US Zinsen und Inflation, Graph: Prof. Ben Bernanke 


Die Fähigkeit der Fed, die Realzinsen zu beeinflussen, insbesondere längerfristige Realzinsen ist kurzlebig und begrenzt. Abgesehen von der kurzen Frist werden die Realzinsen durch eine breite Palette von wirtschaftlichen Faktoren bestimmt, einschliesslich der Aussichten für das Wirtschaftswachstum , nicht durch die Fed, so der Wirtschaftsprofessor weiter.

Warum das so ist, erklärt Bernanke anhand des Wicksellschen Konzepts. Der equilibrium real interest rate ist der Realzins, der mit der Vollbeschäftigung der Arbeits- und Kapitalressourcen übereinstimmt, vielleicht nach einiger Zeit der Anpassung. 

Viele Faktoren beeinflussen den Gleichgewichtszinssatz (equilibrium rate), der sich im Lauf der Zeit ändern kann. In einer schnell wachsenden, dynamischen Wirtschaft ist ein hoher Gleichgewichtszinssatz zu erwarten, was die Aussichten auf hohe Erträge von Kapitalanlagen widerspiegelt. In einer schwach wachsenden oder rückläufigen Wirtschaft hingegen ist ein tiefer Gleichgewichtszinssatz zu erwarten, da die Investitionsmöglichkeiten begrenzt sind und relativ unrentabel bleiben.

Wenn die Fed die Vollbeschäftigung von Kapital- und Arbeitressourcen anstrebt, setzt sie sich dafür ein, dass die Zinsen sich auf das gewünschte Niveau hinbewegen. Der Gleichgewichtszinssatz ist jedoch direkt nicht beobachtbar und muss daher geschätzt werden.

Würde die Fed die Marktsätze beharrlich zu hoch halten, im Verhältnis zum Gleichgewichtszinssatz (der natürliche Zins), würde sich das Wirtschaftswachsum verlangsamen und die Wirtschaft vielleicht in eine Rezession geraten, weil Investitionen und Konsum von langlebigen Gütern nicht attraktiv wären, weil die Kosten für die Kreditaufnahme die möglichen Erträge übersteigen würden.

Ebenso, würde die Fed die Marktsätze zu niedrig drücken, unter den Wert des Gleichgewichtszinssatzes, käme es zu Überhitzung der Wirtschaft, was Inflation auslösen würde, was eine unhaltbare und unerwünschte Situation wäre.

Die Quintessenz ist, dass der Zustand der Wirtschaft, nicht die Fed letztlich die reale Zinssätze bestimmt, die von Sparern und Investoren erlangbar ist. Wenn aber Rentner und Sparer nachhaltig höhere Realrenditen anstreben, dann wäre es genau die falsche Politik, wenn die Fed die Zinsen vorzeitig erhöhen würde.

Die träge Entwicklung der Wirtschaft in den vergangenen Jahren deutet laut Bernanke darauf hin, dass der Gleichgewichtszinssatz aussergewöhnlich niedrig gewesen ist, ja zum Teil sogar negativ.
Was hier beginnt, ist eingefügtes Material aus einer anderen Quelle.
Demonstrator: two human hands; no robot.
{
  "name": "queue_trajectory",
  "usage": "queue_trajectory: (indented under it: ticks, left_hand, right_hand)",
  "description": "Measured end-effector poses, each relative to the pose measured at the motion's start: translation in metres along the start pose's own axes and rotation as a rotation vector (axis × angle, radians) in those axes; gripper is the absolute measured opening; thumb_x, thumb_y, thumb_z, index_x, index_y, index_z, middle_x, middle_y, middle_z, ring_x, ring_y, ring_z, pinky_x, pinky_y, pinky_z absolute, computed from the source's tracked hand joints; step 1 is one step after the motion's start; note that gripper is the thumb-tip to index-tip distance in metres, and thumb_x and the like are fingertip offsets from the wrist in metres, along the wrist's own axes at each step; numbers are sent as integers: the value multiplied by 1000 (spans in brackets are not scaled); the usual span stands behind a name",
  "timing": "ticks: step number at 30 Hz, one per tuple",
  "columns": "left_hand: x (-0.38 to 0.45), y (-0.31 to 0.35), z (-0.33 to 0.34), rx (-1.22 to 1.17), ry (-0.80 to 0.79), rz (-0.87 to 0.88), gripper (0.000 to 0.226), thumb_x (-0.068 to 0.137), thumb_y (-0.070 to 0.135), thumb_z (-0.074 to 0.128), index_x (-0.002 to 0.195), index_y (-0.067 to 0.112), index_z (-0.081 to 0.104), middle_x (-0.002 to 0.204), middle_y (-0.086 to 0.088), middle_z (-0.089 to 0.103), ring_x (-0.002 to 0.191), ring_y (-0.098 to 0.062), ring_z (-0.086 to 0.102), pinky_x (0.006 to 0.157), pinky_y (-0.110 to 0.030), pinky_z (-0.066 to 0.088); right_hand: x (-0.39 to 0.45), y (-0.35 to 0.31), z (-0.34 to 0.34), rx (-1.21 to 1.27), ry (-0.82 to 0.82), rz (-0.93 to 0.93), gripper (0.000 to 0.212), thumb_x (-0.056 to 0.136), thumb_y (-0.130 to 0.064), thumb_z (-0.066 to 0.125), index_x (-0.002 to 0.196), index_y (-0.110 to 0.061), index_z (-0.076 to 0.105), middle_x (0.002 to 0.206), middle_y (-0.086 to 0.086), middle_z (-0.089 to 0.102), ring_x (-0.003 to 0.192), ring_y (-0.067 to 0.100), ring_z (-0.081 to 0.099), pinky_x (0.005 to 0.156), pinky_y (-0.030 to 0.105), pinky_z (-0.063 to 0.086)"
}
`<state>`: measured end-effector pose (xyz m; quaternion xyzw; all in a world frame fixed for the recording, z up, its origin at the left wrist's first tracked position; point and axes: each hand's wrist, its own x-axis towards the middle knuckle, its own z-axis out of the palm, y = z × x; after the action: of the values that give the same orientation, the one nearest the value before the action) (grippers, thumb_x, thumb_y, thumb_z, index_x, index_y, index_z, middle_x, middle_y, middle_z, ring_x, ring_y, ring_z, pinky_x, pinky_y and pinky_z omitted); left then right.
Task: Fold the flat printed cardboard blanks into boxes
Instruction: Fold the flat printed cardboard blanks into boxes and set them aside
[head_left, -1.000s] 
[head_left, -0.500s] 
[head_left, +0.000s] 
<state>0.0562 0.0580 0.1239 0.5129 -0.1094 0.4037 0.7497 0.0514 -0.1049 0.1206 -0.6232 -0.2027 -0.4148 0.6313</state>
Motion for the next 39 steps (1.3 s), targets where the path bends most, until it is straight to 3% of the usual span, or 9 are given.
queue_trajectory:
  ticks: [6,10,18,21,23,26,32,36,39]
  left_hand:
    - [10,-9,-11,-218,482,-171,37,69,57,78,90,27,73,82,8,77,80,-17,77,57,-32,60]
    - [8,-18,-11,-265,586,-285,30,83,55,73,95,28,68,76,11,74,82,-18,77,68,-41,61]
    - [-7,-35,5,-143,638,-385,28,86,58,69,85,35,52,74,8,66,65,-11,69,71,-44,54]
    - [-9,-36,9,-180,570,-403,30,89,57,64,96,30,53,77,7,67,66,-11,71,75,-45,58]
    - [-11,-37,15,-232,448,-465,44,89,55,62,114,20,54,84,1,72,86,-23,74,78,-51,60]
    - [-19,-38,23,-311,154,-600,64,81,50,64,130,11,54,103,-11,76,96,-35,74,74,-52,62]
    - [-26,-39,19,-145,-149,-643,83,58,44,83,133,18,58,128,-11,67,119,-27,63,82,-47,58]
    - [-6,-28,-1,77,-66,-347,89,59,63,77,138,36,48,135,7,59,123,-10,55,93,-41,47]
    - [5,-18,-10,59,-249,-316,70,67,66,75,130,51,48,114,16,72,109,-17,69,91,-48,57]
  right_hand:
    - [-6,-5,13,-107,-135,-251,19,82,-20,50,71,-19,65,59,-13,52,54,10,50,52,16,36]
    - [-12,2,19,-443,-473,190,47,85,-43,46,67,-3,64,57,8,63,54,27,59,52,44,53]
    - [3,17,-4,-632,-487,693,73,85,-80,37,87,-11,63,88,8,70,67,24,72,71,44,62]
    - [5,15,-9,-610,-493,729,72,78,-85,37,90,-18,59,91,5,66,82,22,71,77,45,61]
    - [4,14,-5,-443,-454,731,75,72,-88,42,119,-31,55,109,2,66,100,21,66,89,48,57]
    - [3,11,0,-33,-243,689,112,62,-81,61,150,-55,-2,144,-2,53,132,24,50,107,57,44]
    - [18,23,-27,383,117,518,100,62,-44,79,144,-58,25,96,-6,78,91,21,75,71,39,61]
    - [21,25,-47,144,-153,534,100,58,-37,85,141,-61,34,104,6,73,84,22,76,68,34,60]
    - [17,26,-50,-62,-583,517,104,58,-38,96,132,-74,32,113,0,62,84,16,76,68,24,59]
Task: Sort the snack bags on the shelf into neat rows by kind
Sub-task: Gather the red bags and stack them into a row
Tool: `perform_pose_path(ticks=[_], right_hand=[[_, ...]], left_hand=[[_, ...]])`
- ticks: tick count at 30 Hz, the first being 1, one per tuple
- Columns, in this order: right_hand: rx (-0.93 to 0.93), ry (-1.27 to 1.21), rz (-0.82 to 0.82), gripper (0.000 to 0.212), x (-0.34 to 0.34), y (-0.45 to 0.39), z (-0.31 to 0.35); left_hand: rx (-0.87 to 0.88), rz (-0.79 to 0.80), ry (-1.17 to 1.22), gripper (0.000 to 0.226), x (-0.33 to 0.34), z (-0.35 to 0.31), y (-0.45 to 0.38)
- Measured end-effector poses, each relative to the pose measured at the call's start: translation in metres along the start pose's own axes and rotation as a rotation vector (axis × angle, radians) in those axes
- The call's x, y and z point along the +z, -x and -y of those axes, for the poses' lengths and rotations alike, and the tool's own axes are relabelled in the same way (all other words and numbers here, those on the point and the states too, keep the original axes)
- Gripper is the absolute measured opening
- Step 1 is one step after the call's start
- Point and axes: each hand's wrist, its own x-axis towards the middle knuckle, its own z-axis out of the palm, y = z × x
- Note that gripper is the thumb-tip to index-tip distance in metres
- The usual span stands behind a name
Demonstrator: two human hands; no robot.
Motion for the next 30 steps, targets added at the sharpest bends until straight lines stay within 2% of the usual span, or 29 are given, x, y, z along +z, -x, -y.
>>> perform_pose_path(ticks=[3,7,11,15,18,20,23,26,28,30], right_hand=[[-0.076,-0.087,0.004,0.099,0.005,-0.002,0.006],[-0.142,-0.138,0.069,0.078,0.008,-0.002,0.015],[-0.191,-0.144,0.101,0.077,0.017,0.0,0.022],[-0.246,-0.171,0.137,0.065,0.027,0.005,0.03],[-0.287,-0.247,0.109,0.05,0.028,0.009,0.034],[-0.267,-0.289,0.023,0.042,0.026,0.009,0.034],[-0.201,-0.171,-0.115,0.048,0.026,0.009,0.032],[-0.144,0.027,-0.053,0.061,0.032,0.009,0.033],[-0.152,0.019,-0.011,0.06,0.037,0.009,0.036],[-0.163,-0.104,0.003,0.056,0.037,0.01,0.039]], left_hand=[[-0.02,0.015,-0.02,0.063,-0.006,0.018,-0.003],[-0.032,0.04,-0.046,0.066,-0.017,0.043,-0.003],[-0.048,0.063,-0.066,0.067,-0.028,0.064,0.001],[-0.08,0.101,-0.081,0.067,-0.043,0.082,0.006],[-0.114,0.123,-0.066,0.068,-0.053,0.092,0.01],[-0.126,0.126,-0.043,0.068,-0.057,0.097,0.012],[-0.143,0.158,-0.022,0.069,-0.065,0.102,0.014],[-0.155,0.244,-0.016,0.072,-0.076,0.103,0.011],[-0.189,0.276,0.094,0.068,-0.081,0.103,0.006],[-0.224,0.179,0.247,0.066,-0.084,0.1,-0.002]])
Eine vorzeitige Zinserhöhung durch die Fed würde nach kurzer Zeit zu einer konjunkturellen Abkühlung führen und damit niedrige Renditen auf Kapitalanlagen hervorrufen. Die sich abschwächende Konjunktur würde die Fed zwingen, die Zinsen wieder zu senken. Das ist kaum ein hypothetisches Szenario. In den letzten Jahren haben einige wichtige Zentralbanken die Zinsen vorzeitig angehoben und damit die Wirtschaft geschwächt. Dann sahen sie sich veranlasst, den falschen Zinsschritt wieder zu korrigieren, durch Senkung, so Bernanke.

Das ist sicherlich ein Wink mit dem Zaunpfahl (ein weiterer hier) in Richtung Europa, wo die EZB (April und Juli 2011) und die Riksbank (2010 und 2011) die Zinsen vorzeitig erhöht und nach der Verschlechterung der wirtschaftlichen Lage wieder gesenkt haben.

Es ist letztlich der Stand der Wirtschaft, nicht die US-Notenbank, der das nachhaltige Niveau der Realzinsen bestimmt, so Bernanke als Fazit.